Monitoring Enterprise Server

I question if it’s possible to effectively monitor Enterprise Server applications. webMethods gives us reasonable ways to monitor brokers themselves. With simple API programs (and I assume tools such as the webMethods Monitor) we can tell if queues are getting too large, or if adapters are not connected.

On the application side, we can trap errors using try-catch blocks. However, sometimes applications throw errors that we don’t catch. For these untrapped errors, all we get is adapter:errorNotify, which (up to v5, at least), only doesn’t even tell us which adapter gave rise to the error. All you get is an error message, such as:

(316) Could not execute SQL statement “SELECT tri
m(t1.WMEDBT), trim(t1.WMEDTN), trim(t1.WMEDUS), trim(t1.WMAN8), trim(t1.WMDL01),
trim(t1.WMCTYA), trim(t1.WMAN81), trim(t1.WMDL10), trim(t1.WMSTATE), trim(t1.WM
STATEDES), trim(t1.WMCTPE), trim(t1.WMDL02), trim(t1.WMMKT4), trim(t1.WMMKT5), t
rim(t1.WMCTR), trim(t1.WMACFL), trim(t1.WMEDSP), t1.wm_rowid FROM TESTDTA.F0000
194 t1 ORDER BY wm_rowid”.
(42000/904) ORA-00904: invalid column name

java.sql.SQLException: ORA-00904: invalid column name 

Here at J&J, we have brokers with many integrations from several organizations within our enterprise that operate completely independently. It may not be easy for a human to tell the source of an error from the information above. And it would be very difficult to automate the process of monitoring such errors. For example, we have an integration that writes all adapter:errorNotify documents to a file. Someone should get an e-mail if this file gets an entry. But who should get the e-mail? We have perhaps 50 developers, scattered across 10 different companies within J&J.

If only had a clean way of determining which integration this error was associated with, I could filter the errors by integration, and establish an owner for each integration.

This is the only issue I’ve found so far with managing applications. As I’ve said, errors that we trap can be handled nicely.

Thanks in advance for any help/thoughts.

Best Regards,

Mike

The error message field in an Adapter::errorNotify event will have a simple error message as you’ve described. However, the _env structure of that document contains lots of other information, including the publication time, adapter name, and (I think) integration component that generated the error. This should be plenty of information for you to route the error to the appropriate administrator.
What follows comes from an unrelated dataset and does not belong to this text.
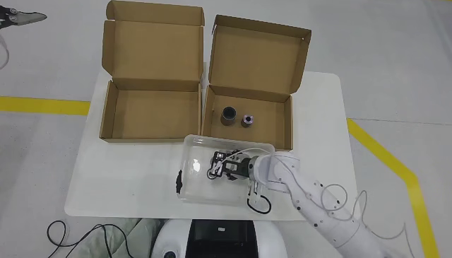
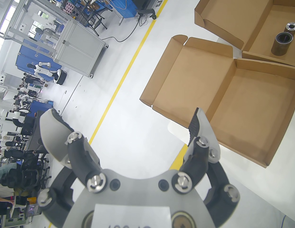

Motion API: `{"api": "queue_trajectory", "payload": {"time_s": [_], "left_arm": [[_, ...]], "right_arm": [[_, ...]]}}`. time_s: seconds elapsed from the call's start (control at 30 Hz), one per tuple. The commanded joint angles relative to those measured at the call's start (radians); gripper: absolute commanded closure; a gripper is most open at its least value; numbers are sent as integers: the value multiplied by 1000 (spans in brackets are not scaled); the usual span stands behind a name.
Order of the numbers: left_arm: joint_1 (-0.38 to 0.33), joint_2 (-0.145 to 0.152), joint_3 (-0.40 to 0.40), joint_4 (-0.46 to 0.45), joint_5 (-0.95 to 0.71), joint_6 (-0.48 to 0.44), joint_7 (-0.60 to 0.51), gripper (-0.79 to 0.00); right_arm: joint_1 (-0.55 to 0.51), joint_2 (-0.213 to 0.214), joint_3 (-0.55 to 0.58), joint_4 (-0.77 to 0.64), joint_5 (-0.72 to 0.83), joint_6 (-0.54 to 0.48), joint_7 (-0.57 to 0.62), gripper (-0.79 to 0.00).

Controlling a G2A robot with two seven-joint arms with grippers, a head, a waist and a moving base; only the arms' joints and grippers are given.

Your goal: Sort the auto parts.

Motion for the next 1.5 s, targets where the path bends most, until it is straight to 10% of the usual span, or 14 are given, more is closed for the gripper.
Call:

Having said that, it still would be nice to have an easier way to monitor complete integrations that may spread across multiple servers/adapters/brokers. The webMethods Modeller tool (aka Business Integrator) is an attempt to build such a monitoring structure. I suggest you look into using this tool in the future for enhanced monitoring capabilities.

Agrre with Skip.

Here a couple of general suggestions regarding Error Handling:

  1. For adapter errors, include a try/catch step to catch Adapter Errors and publish the errorNotify or any other known Document Types. In addition to the exception message/stack-trace received by the Exception itself, you might want to use java introspection APIs to figure out which particular Integration Component is throwing the error message and make this part of the “body” of the exception (or you could hardcode the name of integration component). Using the webMethods API you can also get some more platform related details.

  2. At steps when you think you have a custom business logic which might throw exception, try/catch them and throw custom instantiated Adapter Exceptions (which get published as Adapter::errorNotify documents and follows previous point).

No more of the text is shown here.